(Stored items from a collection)
####################

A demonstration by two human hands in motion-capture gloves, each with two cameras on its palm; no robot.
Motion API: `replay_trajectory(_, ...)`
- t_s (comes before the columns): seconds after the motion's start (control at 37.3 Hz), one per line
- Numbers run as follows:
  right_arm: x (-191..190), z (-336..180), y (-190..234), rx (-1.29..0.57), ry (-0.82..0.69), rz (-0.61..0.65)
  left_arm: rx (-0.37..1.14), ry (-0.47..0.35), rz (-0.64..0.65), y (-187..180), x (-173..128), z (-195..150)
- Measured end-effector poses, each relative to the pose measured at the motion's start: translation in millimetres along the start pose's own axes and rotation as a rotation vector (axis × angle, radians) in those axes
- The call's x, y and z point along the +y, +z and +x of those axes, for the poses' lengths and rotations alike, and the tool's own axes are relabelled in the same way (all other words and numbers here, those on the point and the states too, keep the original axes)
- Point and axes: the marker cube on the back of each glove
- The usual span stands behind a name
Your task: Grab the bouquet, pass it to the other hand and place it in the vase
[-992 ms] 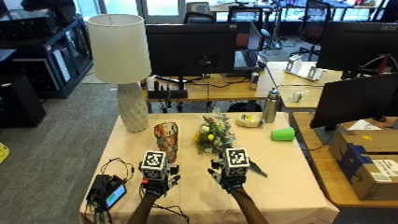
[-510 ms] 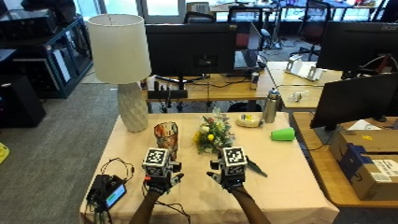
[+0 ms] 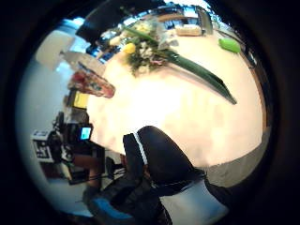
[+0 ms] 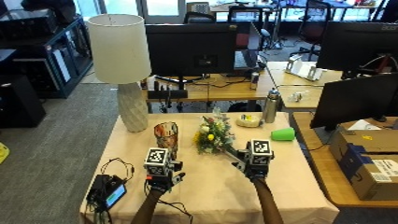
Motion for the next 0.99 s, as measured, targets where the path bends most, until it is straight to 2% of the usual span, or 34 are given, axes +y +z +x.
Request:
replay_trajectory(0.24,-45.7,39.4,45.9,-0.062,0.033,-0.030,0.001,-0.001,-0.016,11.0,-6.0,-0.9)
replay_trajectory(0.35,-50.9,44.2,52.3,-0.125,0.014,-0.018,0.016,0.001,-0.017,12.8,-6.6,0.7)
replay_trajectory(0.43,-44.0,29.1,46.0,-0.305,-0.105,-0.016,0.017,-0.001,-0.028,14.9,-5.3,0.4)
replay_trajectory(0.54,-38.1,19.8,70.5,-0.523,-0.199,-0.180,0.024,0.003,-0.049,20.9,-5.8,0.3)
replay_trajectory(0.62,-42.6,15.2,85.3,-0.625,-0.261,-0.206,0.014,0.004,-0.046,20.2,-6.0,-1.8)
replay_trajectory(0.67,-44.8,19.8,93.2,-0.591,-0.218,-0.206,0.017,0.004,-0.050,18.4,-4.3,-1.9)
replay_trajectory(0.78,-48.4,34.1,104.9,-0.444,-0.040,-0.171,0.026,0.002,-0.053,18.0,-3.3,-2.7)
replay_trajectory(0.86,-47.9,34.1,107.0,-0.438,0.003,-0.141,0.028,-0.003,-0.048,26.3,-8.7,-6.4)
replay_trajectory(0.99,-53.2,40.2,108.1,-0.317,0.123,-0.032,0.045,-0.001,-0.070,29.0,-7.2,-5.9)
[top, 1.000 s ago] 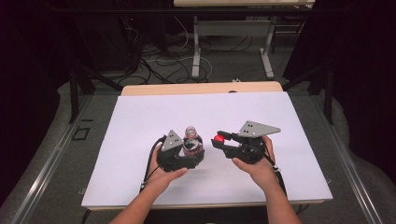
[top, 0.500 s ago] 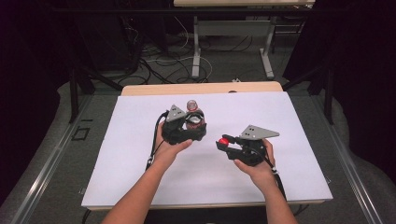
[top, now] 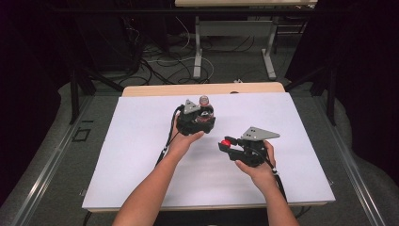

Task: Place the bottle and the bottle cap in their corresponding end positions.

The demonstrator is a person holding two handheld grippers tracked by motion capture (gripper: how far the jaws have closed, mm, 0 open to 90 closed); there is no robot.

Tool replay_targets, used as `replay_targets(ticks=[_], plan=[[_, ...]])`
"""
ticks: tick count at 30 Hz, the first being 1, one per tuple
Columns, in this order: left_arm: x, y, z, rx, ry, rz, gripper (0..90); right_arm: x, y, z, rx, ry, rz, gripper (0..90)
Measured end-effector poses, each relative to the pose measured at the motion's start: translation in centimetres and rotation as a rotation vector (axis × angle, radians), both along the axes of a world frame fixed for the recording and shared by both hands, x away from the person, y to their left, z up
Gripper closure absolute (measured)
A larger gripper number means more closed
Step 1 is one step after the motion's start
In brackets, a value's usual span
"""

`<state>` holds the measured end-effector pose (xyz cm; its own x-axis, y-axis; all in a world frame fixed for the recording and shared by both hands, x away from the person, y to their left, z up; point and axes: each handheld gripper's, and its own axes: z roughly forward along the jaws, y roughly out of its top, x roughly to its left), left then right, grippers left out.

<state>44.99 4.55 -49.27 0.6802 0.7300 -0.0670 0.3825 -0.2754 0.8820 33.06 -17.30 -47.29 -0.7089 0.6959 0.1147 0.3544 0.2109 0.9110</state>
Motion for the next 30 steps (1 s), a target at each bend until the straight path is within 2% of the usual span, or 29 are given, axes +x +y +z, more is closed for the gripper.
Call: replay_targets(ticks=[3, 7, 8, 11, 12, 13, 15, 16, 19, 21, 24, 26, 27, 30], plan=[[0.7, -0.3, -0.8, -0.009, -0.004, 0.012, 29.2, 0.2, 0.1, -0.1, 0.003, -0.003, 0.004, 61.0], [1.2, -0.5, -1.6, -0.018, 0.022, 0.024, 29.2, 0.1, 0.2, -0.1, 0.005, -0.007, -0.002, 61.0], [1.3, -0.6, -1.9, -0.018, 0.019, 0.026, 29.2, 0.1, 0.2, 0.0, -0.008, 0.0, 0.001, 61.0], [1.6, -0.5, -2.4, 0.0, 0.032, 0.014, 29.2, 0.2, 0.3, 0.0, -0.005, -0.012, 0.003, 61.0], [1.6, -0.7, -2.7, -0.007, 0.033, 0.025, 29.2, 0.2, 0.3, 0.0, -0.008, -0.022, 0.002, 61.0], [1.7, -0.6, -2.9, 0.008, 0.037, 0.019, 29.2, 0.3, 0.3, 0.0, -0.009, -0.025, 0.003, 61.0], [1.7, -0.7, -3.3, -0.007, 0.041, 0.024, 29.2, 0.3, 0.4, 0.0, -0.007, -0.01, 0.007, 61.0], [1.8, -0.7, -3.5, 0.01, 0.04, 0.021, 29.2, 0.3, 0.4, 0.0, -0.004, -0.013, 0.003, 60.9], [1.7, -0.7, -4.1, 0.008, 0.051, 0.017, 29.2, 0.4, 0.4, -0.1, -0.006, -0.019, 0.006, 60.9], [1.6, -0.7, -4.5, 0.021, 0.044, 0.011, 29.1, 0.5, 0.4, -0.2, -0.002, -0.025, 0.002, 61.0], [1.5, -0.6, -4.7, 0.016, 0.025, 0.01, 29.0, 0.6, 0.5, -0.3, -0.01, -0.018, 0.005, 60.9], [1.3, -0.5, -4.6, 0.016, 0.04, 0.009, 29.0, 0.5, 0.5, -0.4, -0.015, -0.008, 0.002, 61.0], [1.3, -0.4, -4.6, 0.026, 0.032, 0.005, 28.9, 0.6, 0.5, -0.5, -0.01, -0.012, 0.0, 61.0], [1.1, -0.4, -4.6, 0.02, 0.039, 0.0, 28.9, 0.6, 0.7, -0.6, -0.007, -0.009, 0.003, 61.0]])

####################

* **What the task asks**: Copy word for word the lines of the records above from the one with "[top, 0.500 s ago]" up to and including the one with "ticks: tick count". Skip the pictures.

* **Solution**:
[top, 0.500 s ago] 
[top, now] 

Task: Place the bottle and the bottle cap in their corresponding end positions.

The demonstrator is a person holding two handheld grippers tracked by motion capture (gripper: how far the jaws have closed, mm, 0 open to 90 closed); there is no robot.

Tool replay_targets, used as `replay_targets(ticks=[_], plan=[[_, ...]])`
"""
ticks: tick count at 30 Hz, the first being 1, one per tuple

Nothing more is needed for this exercise.